Foto: Kayo Magalhães / Câmara dos Deputados
A atuação da bancada de Goiás foi decisiva e praticamente unificada na derrubada do veto presidencial ao projeto que trata da dosimetria de penas, em votação realizada nesta quinta-feira (30) no Congresso Nacional. O movimento evidenciou o distanciamento entre a maioria dos representantes goianos e o governo federal, consolidando um posicionamento político claro no tema.
Na Câmara dos Deputados, a ampla maioria dos parlamentares do estado votou pela rejeição do veto. Apenas dois nomes, Adriana Accorsi (PT) e Rubens Otoni (PT), se posicionaram pela manutenção da decisão do presidente Luiz Inácio Lula da Silva. Todos os demais deputados presentes acompanharam a derrubada, reforçando o peso da bancada goiana no resultado final.

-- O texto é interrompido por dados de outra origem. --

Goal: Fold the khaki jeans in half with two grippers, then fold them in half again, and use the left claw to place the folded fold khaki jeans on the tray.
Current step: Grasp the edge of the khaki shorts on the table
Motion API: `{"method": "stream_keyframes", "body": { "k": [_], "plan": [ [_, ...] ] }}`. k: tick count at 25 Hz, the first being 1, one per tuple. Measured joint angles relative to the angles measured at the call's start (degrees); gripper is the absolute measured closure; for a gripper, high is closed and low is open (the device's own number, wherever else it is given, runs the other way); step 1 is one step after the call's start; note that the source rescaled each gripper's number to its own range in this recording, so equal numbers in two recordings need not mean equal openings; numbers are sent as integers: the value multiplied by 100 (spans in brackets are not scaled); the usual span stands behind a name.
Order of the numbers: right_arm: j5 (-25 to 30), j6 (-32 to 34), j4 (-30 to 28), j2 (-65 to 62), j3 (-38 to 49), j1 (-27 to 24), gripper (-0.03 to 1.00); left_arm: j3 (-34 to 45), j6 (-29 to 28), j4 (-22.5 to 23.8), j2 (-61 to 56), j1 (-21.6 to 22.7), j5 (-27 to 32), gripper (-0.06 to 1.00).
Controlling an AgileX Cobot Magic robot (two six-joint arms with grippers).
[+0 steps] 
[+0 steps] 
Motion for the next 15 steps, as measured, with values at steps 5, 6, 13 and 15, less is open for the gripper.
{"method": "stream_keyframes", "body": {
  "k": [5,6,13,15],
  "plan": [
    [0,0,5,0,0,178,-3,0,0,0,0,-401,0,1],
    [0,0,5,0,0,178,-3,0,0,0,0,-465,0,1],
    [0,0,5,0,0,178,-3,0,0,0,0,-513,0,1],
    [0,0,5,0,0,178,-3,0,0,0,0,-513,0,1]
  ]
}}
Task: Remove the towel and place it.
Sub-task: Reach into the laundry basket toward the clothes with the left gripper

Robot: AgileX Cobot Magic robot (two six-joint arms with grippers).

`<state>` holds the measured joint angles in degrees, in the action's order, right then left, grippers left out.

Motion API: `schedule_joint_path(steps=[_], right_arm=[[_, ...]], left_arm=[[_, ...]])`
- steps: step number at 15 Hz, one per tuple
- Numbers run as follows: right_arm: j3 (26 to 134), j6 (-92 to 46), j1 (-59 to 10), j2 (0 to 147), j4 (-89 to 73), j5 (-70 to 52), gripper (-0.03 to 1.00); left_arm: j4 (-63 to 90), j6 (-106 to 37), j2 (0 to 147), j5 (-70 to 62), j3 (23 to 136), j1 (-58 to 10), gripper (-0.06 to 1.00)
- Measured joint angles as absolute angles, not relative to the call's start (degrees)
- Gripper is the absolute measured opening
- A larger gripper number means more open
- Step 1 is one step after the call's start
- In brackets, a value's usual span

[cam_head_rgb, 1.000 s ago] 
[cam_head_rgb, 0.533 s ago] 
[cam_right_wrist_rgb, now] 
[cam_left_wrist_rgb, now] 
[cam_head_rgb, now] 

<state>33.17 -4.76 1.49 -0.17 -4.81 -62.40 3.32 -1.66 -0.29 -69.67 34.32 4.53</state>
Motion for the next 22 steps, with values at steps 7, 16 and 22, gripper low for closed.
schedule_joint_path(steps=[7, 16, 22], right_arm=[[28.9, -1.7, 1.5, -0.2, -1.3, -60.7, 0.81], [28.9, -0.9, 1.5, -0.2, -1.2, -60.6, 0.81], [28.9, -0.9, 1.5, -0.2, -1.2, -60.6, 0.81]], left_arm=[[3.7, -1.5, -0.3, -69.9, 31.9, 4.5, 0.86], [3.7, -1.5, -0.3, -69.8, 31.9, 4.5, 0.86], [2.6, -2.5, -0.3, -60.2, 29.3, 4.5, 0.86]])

Entre os que votaram contra o veto estão Adriano do Baldy (PP), Célio Silveira (MDB), Daniel Agrobom (PSD), Ismael Alexandrino (PSD), Zacharias Calil (MDB), Glaustin da Fokus (Podemos), Gustavo Gayer (PL), Jeferson Rodrigues (PSDB), Lêda Borges (Republicanos), Magda Mofato (PL), Marussa Boldrin (Republicanos), Professor Alcides (PSDB) e Silvye Alves (União Brasil). A ausência de José Nelto e Flávia Moraes também marcou a votação entre os representantes goianos na Câmara.
No Senado, o alinhamento foi ainda mais direto. Os três senadores de Goiás, Jorge Kajuru (PSB), Vanderlan Cardoso (PSD) e Wilder Morais (PL), votaram pela derrubada do veto, consolidando uma posição unânime da bancada estadual na Casa.
O placar geral da votação no Congresso confirmou a força desse movimento. Foram 318 votos pela derrubada na Câmara e 49 no Senado, impondo mais uma derrota política ao governo federal em um curto intervalo de tempo.
A proposta em discussão altera critérios para o cálculo de penas e abre possibilidade para revisão de condenações, inclusive em casos relacionados à tentativa de golpe de Estado após a última eleição presidencial. No entanto, a aplicação não será automática. A eventual redução dependerá da análise individual de cada processo pelo Judiciário.
A votação também acendeu um novo capítulo na disputa entre Legislativo e Executivo. Integrantes do Partido dos Trabalhadores já sinalizaram que pretendem recorrer à Justiça para contestar a medida, o que deve prolongar o debate nos tribunais.
Com esse resultado, a bancada goiana se posiciona de forma contundente em um dos temas mais sensíveis da agenda política recente, mostrando coesão majoritária e influência no cenário nacional.